I mentioned yesterday that amid the grief (and other Christmas aggravations like the alternator going on the car) there have only been will-o’-the-wisp moments when I have connected with the Christ-child this Christmas.
As I prepare to write a 5000 word essay this week, and re-start my hospital placement (grotty cough permitting) I wanted to reflect briefly on what those glimpses have said been, and what I’ve allowed the Christ-child to give me. They are what I have been given to build-up my sense of Christ’s presence with me as I return to my Benedictine studies.
I didn’t make church on 23rd December (Advent 4) because I was simply feeling too rough. Instead I sought out the sermons of clergy friends on Twitter, to feed what little brain I had. I lit upon this sermon from Reverend Ally. She reminds us of the questions Mary asked of Gabriel at the annunciation, which reflect quite closely those that many ordinands ask themselves, including “Why me!?”. She goes on to talk about what happens after Mary declares her obedience to God’s will, and specifically about the joy of Mary’s meeting with Elizabeth (Luke 1:39-45). “Mary realises that God has not just asked a great thing of her, he has also given her a great thing” and that part of this gift is her common calling with Elizabeth, to which their miraculous pregnancies testify.
Being an ordinand isn’t so very different to being pregnant. You’re carrying something precious (your calling to serve Christ as a priest), can at times be very uncomfortable (there’s stuff asked of you that makes life painful), can feel incredibly lonely (not even a long-suffering spouse can really share the load, and they’re probably as worried as you), and you must be obedient to a detailed process you may not completely understand (portfolios require all sorts of detailed analysis that is almost beyond understanding, and then someone else arranges a curacy for you)!

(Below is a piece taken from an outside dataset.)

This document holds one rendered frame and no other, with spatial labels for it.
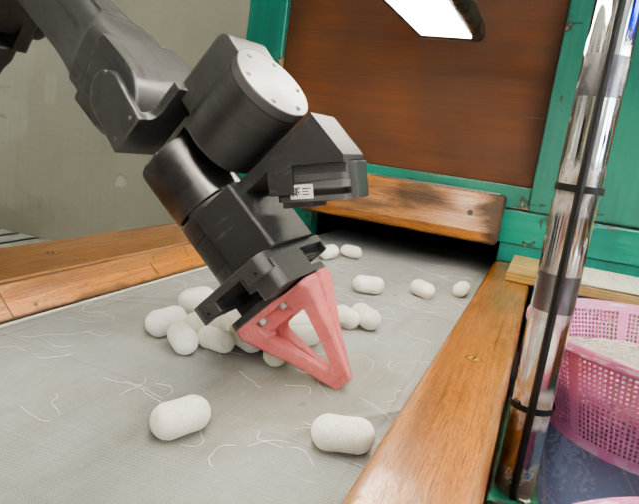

For me this last term, it’s been a lonely journey. Cut off from parish life by the request that I focus on my studies, I’ve felt isolated at college by being the ‘odd one out’ (as the only one currently attempting a ‘mixed-mode MA’) and a strange unwillingness to take part in the regular and extra-curricular activities that would draw me into relationship with fellow ordinands. It’s like I’ve got too good at saying ‘no’ I’ve forgotten to say ‘yes’ occasionally, and the cost has been a painful isolation from those I’m journeying with.
Revd Ally goes on to say
One of the greatest gifts that God gives to us is each other. And it is so often the case that we can only truly find joy, or at least, fulfillment, in our responsibilities when we share those burdens that weigh heavily on us.
She’s right, I’ve been missing out on the joy of being an ordinand, focusing purely on ‘obeying the call’ and the sense I can’t possibly do the really scary bits of what is expected of me, and this is something I need to rectify in 2013. Just as Christ was incarnate through Mary’s pregnancy, so I need to hold Christ incarnate within me, ’embracing and enjoying’ with others what Jesus is doing within my life and obedience to his call, so that that it might live joyfully now (like a squirming foetus eager for the world), and be incarnate in my future ministry seeking to recognise Christ in others, and make him recognisable to others.